De eerste stap is het analyseren van de leermogelijkheden in deze omgevingen. De tweede stap is bepalen welke hiaten (seams) studenten kunnen ervaren. Vervolgens definiëren we een aantal shared objects en distilleren we hieruit de PLE voor deze context. Dit is dus geen one size fits all-oplossing. Onze doelstelling is om tot een generiek ontwikkeltemplate te komen. Zo kunnen we de werkwijze opschalen.
De doelgroep is het (hoger) onderwijs. We hopen hen inzicht te bieden in ons onderzoek over dit thema. We streven ernaar dat zij ons na het lezen van de pagina benaderen bij eventuele (onderzoeks)vragen over dit onderwerp.
"Studenten lukraak plaatsen in een hybride omgeving is onvoldoende. Er moet niet alleen aandacht zijn voor de mate van multidisciplinariteit, maar ook voor het leerproces van de student."
In onze eigen hybride onderzoeksomgeving onderzoeken we samen met opleidingen aan welke voorwaarden de PLE’s moeten voldoen. Het doel is dat een student in staat is om (1) eigen leeruitkomsten te behalen, (2) het eigen leerproces te beheren, (3) te communiceren met anderen in het leerproces en (4) de leeruitkomsten te behalen. Het gebruik van een PLE legt een grotere nadruk op de rol die metacognitie speelt bij het leren.
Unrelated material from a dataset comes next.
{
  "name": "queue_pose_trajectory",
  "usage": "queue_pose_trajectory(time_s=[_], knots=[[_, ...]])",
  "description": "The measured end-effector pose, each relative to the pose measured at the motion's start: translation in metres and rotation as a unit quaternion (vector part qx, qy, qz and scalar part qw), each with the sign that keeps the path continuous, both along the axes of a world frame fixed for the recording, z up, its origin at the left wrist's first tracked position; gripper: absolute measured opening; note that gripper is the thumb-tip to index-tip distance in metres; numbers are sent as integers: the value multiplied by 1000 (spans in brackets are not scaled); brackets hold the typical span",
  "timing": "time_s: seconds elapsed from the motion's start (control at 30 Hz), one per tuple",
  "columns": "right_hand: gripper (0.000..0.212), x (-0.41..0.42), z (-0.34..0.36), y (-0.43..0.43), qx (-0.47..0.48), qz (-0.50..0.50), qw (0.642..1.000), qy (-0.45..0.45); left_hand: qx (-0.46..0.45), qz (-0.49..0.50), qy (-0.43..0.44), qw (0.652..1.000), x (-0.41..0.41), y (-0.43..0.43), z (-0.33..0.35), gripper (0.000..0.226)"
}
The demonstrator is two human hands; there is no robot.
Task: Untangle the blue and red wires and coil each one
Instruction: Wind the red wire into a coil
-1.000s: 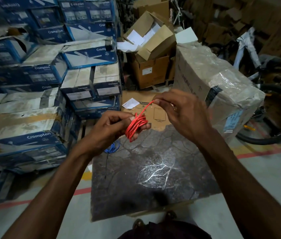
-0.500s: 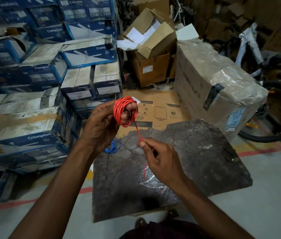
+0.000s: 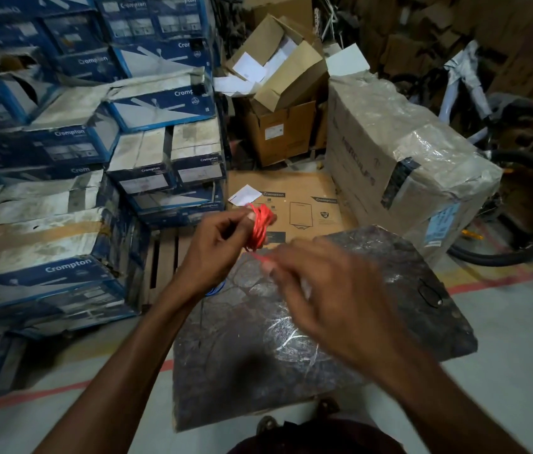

Studenten kunnen actief nadenken over de specifieke tools en bronnen die ze nodig hebben om tot een diepere verwerking te komen van de inhoud.
Onze eerdere resultaten over hybride leeromgevingen zijn bijvoorbeeld publicaties over technologierijke learning spaces. Ook keken we naar het vormgeven van initiatieven waarbij de verbinding is gelegd tussen opleiding en werkveld en de impact van onderzoek.
Toekomstig onderzoek richten we op het formuleren van ontwerpprincipes voor het vormgeven van hybride leeromgevingen en bijbehorende PLE’s. Ook kijken we naar het toepassen in de onderwijspraktijk om bij te dragen aan de ontwikkeling van hybride leeromgevingen voor opleidingen van de hogeschool.